Note: The above chart is interactive. Hover or click on any mark for school name, conference, enrollment, RPI, offensive efficiency and total wins. There's a larger version available at this link.
Datasets are what initially attracted me to college basketball. It sounds strange, and my girlfriend definitely doesn't understand, but for me the beauty of college basketball is in the numbers. There's just an endless amount of combinations, sorts, filters and functions, and 347 teams, 33 conferences and 1,799 players to apply them to.
Last night it was Statsheet.com's advanced team search function that had me holed up for hours. Using this tool you can find any number of quirky lists, but I couldn't pull myself away from the enrollment data.
I was curious to see if I could get a better handle on the correlation between school size and basketball performance. I had no doubt that such a correlation existed, it's just an extraodinary experience to actually collect the data, chart it and discover tenable proof.
Now, normally I prefer to measure team efficiency using tempo-free data, but Statsheet's advanced search function doesn't include Ken Pomeroy rankings, so the much-maligned RPI it was. I also would have preferred more historical data for a stronger and larger dataset, but only data from the 2012-2013 season is available.
The final list I arrived at mysteriously included 334 teams. I don't know which 17 are missing, but I do know that CS-Bakersfield and Nebraska-Omaha are two of them (if you somehow find another one let me know).
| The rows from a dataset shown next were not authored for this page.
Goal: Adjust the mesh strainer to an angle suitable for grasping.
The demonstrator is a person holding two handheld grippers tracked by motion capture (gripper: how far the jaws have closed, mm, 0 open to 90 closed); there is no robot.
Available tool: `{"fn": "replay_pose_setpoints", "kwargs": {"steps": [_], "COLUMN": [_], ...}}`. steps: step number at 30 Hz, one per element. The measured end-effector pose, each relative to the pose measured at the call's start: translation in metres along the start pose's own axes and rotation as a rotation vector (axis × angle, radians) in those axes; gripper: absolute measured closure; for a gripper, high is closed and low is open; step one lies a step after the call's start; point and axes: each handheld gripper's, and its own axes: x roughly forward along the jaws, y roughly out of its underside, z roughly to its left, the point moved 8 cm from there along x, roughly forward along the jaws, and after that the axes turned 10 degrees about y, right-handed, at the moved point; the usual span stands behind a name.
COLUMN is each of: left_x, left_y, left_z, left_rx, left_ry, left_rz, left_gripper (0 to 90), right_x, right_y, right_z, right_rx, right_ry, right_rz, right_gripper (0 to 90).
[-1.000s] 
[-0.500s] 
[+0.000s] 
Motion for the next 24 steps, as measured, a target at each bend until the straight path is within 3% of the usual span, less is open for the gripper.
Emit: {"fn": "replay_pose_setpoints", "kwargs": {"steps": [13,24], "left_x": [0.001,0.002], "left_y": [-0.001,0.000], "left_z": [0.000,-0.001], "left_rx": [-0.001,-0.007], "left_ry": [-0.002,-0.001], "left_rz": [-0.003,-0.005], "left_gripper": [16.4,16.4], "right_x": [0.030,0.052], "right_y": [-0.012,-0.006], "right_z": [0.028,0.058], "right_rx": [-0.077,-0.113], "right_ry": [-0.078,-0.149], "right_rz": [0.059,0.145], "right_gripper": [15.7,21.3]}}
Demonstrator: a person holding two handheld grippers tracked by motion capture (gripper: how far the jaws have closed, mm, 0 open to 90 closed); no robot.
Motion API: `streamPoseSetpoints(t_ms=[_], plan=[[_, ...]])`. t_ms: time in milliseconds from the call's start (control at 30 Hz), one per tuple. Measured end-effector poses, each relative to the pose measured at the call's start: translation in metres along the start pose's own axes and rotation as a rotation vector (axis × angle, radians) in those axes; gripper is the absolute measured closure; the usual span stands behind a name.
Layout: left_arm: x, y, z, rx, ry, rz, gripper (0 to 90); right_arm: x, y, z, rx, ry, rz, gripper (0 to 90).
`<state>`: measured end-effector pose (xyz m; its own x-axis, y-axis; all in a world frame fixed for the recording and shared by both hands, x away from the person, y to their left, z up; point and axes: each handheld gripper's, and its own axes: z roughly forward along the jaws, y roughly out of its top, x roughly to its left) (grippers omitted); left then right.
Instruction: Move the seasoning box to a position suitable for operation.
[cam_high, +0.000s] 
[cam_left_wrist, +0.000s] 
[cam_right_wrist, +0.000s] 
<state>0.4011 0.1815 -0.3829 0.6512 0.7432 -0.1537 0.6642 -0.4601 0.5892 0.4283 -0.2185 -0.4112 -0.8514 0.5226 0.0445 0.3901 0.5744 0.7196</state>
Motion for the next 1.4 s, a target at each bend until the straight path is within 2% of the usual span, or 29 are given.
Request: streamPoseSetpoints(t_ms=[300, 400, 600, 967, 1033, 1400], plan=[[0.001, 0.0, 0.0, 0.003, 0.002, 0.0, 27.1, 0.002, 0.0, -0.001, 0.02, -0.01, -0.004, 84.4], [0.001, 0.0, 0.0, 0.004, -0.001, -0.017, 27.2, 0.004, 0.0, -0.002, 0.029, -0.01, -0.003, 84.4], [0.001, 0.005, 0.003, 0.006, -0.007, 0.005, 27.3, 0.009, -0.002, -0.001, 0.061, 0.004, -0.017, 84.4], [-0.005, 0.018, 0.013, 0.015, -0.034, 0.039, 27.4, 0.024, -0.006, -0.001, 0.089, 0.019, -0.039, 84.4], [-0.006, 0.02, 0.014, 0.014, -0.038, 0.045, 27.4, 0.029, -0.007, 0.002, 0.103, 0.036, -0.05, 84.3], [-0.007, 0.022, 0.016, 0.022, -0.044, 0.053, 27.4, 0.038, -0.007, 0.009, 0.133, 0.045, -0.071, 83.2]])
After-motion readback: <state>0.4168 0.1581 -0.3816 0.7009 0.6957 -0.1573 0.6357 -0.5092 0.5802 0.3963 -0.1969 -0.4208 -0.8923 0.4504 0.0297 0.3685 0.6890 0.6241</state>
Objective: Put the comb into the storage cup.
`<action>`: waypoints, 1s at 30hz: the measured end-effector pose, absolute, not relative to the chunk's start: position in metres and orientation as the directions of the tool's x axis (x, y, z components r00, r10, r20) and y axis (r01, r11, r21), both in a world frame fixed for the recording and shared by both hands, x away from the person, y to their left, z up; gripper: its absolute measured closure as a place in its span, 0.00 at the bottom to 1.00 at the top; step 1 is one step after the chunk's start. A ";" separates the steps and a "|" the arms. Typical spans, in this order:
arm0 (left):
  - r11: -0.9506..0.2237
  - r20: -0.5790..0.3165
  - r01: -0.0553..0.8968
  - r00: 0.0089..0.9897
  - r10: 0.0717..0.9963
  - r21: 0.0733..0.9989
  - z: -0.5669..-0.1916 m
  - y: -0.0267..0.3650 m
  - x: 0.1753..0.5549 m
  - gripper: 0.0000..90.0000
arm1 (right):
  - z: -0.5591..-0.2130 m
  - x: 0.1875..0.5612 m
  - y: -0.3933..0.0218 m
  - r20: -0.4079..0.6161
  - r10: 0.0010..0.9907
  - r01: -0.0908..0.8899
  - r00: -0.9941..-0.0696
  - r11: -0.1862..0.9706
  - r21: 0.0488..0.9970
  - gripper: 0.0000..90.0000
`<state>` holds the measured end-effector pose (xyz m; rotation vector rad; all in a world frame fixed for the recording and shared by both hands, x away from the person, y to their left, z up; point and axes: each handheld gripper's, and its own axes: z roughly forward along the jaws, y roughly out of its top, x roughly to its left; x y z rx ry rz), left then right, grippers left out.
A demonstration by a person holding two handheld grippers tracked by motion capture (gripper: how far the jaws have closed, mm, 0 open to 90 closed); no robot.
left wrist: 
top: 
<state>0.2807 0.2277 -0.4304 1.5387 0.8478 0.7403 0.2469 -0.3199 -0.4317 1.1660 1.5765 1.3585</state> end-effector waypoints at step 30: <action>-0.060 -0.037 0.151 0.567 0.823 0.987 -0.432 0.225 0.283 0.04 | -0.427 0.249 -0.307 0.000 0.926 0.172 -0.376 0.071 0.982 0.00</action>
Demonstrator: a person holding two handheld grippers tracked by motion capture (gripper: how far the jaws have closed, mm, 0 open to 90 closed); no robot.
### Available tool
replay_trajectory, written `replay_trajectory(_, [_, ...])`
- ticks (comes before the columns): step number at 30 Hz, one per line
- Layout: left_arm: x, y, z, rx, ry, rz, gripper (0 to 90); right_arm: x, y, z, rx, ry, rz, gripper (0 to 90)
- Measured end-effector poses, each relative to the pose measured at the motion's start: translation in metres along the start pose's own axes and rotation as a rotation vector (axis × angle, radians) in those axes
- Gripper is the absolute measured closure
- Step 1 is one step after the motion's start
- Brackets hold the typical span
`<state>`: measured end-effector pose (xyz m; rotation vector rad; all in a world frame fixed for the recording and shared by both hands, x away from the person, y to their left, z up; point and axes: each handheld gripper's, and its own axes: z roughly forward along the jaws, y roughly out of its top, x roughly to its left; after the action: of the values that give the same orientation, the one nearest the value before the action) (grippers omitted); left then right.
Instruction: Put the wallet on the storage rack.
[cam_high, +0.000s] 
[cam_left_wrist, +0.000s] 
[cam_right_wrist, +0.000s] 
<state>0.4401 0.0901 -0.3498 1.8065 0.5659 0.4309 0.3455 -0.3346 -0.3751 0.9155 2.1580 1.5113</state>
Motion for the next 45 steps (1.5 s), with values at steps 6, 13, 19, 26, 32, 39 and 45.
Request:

Duke, Gonzaga, Butler and Belmont form a core of schools with under around 6,500 students and an RPI ranking that is 17 or better. These are the "impressives" of the resulting chart, which is above. You can also click here to play around with it more. It's an interesting look at how teams stack up without the labels of high-, mid- and low-major and without conference lines.
On the other end of the spectrum are teams like Texas (51,438 students, RPI 135), Penn State (40,571, 176) and Cal State Fullerton (35,413, 247) that underperform given their high levels of enrollment.
The function of the trend line (Enrollment = -41.3348*RPI + 22557.8) means that teams like Louisville (22,000 students, RPI 12), Memphis (20,668, 50), Wright State (16,488, 146) and Maryland-Baltimore County (9,668, 317) are the epitome of average.